*ACTIVITY:*
One number is the whole answer: how many lines of the material hold "outline".
•••••
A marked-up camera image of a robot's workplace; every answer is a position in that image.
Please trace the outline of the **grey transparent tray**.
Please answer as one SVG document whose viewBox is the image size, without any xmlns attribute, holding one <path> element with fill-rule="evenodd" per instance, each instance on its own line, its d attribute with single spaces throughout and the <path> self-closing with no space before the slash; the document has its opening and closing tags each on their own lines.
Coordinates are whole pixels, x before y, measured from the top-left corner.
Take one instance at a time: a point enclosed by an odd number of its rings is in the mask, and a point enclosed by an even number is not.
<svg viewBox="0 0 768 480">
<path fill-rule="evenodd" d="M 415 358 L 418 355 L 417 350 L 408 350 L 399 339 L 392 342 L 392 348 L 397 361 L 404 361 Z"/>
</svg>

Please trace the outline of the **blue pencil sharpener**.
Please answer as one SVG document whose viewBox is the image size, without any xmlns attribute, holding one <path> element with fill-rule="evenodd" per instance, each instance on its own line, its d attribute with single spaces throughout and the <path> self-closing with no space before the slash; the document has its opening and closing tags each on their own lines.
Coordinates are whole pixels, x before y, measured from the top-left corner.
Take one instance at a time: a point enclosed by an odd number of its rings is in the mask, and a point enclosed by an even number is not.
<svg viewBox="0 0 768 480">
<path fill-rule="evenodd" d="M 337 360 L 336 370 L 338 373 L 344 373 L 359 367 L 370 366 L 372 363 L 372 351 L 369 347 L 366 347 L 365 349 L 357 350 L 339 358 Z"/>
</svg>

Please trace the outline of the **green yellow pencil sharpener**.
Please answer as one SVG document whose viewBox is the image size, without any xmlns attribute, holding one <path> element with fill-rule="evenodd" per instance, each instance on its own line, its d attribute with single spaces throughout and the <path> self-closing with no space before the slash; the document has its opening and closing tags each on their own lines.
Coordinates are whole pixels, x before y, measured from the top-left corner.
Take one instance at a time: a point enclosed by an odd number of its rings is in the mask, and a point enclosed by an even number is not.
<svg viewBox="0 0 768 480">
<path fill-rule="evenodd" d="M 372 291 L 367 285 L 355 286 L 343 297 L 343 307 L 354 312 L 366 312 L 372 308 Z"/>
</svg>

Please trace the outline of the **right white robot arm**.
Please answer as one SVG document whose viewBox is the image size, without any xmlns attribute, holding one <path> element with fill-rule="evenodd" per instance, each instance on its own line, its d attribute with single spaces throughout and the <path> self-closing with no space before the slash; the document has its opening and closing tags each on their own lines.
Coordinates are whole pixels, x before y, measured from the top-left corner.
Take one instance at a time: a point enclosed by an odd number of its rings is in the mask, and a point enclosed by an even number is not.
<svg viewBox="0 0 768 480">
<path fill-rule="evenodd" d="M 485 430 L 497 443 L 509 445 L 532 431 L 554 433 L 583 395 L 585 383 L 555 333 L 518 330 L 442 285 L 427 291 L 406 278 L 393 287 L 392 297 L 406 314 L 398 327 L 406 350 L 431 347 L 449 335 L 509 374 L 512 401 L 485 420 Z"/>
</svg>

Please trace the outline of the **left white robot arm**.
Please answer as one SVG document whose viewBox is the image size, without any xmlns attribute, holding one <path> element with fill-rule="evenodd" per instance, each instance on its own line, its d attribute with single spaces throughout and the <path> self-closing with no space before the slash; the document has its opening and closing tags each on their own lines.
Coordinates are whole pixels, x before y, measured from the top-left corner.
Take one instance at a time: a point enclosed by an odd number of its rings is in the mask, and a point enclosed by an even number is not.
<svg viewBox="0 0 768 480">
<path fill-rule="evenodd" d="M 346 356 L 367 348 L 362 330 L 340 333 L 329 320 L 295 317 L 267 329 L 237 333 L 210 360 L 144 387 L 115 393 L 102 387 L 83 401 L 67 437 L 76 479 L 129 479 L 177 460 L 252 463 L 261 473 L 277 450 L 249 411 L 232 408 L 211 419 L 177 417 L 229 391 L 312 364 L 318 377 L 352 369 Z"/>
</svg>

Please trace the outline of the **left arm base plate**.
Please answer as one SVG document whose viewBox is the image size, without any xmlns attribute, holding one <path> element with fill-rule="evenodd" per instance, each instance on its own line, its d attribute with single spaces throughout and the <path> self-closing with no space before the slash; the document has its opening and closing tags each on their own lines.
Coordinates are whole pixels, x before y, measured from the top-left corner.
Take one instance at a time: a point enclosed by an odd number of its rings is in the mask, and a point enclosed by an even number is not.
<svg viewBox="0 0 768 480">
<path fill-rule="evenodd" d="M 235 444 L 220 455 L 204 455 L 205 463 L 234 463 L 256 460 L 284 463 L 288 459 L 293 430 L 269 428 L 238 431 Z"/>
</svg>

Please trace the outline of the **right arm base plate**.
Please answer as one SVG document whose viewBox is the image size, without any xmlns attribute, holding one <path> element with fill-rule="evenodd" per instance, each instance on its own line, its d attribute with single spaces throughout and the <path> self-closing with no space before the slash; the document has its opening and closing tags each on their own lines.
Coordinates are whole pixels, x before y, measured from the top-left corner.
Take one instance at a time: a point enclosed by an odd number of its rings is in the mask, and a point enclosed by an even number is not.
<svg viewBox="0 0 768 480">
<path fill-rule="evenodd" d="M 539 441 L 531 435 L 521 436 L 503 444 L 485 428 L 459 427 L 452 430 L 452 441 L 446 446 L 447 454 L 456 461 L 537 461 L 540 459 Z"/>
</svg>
•••••
*REPLY TO THE TASK:*
7